The other important aspect of this situation is why it is possible in the first place. The plaintiffs have the ability to sue the Department of Education to punish the schools they dislike, because those schools take federal funding. Schools need money and the federal government has lots of it. But it seems all the more clear that these schools have in effect made a deal with the devil. Even if this lawsuit fails, the sexuality obsessed zealots will not rest until they have crushed all resistance. If they eventually succeed, the schools will either have to compromise their beliefs, or they will have to make do without the federal money, in which case they will have to radically restructure and possibly won’t survive.
It is likely that these schools will have to face the reality of Christ’s admonishment in the Gospel of Matthew that “[y]e cannot serve God and mammon.”
The conservative writer, Rod Dreher, has been sounding the alarm about how the rise of wokeness is going to lead to more and more of these kinds of issues for years. He notes how the students bringing the lawsuit are absurd for having chosen to go to such schools in the first place and that “[it]t’s not enough that LGBT folks have nearly every university in the country.
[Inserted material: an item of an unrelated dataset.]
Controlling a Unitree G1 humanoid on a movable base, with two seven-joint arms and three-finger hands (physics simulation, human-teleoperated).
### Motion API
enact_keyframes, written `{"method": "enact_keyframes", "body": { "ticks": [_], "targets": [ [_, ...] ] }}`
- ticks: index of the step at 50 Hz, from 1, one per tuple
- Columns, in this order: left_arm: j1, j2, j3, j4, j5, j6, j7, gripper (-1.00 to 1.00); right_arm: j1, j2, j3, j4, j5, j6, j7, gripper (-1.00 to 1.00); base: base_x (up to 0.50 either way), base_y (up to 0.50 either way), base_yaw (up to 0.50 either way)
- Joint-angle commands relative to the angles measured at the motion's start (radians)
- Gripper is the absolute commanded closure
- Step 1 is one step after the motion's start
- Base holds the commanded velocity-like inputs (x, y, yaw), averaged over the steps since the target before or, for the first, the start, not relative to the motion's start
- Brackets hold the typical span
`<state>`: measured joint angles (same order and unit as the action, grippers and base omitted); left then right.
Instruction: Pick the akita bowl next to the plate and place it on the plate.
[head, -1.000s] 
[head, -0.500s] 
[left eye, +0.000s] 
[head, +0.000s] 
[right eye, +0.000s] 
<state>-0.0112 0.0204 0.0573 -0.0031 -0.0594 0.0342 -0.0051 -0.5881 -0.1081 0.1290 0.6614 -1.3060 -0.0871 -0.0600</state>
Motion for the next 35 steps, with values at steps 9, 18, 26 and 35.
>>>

They’re going to smash the few Christians holdouts.”
While Dreher is right to be concerned about the situation, he fails to mention that there is a simple, though that is not to say easy, solution; schools that do not accept federal money cannot be blackmailed with it to change their beliefs.
This is obviously not an easy way to solve the problem, but it is already being done by highly principled schools that have for decades sought to preserve their independence, even though it made things more difficult. There are only a handful of schools that do not take any federal money, with the largest and best known being Hillsdale College in Michigan and Grove City College in western Pennsylvania.
It likely will not surprise readers to learn that both institutions are intimately connected to the Austrian tradition. The desk of Ludwig von Mises is located at Hillsdale College, and its economics department emphasizes the “Austrian School of Economics (especially as found in the writings of Ludwig von Mises and Friedrich A. Hayek).” Similarly, Grove City is a bastion of Austrian economics. Not only are several professors there associated with the Mises Institute, such as Jeff Herbener, but it also houses a very large collection of Mises’s papers.
These schools do not receive any federal money, and students who attend cannot utilize any federal grants or federally backed student loans. This situation arose as a result of lawsuits in the 1980s that led to the passage of a law mandating that schools must abide by federal law if they receive federal funding. Choosing principle over expediency, a small handful of schools sacrificed their access to the federal feeding trough to maintain their independence and hold true to their beliefs.
The Mises Institute has wisely joined this small handful of schools in choosing to not allow the students of its new graduate school program to receive government funding of any kind.
As I recently argued, the state is necessarily hostile to Christianity, because it is a rival religion that opposes the political religion of the state. Conservatives and Christians such as Dreher are increasingly aware of this hostility, but unless they do more to sever themselves from the federal government’s all-encompassing embrace, they will soon realize it is too late to escape with either their beliefs or institutions intact.